Extracted records:
=== Begin Enclosure ===

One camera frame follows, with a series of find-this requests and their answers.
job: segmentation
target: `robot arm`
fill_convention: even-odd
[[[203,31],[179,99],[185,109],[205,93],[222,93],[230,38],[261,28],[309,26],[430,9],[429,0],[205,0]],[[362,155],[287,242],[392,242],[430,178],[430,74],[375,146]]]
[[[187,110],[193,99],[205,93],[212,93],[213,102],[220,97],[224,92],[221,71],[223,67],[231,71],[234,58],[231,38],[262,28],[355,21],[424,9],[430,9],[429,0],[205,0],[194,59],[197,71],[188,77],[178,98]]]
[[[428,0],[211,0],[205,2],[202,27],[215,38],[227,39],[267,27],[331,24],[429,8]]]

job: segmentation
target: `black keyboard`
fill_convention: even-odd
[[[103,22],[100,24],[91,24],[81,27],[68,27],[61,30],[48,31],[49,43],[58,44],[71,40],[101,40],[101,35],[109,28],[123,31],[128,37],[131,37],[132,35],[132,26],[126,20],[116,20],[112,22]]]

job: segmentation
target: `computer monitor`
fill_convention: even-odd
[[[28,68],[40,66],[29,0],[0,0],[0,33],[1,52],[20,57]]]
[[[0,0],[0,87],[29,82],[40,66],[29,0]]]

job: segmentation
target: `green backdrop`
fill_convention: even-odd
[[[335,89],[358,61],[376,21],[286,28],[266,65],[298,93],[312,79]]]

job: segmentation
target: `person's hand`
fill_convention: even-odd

=== End Enclosure ===

_Task instructions_
In the data above, find each line that uses the string "target". Copy it.

_Written response_
target: `robot arm`
target: `black keyboard`
target: `computer monitor`
target: `green backdrop`
target: `person's hand`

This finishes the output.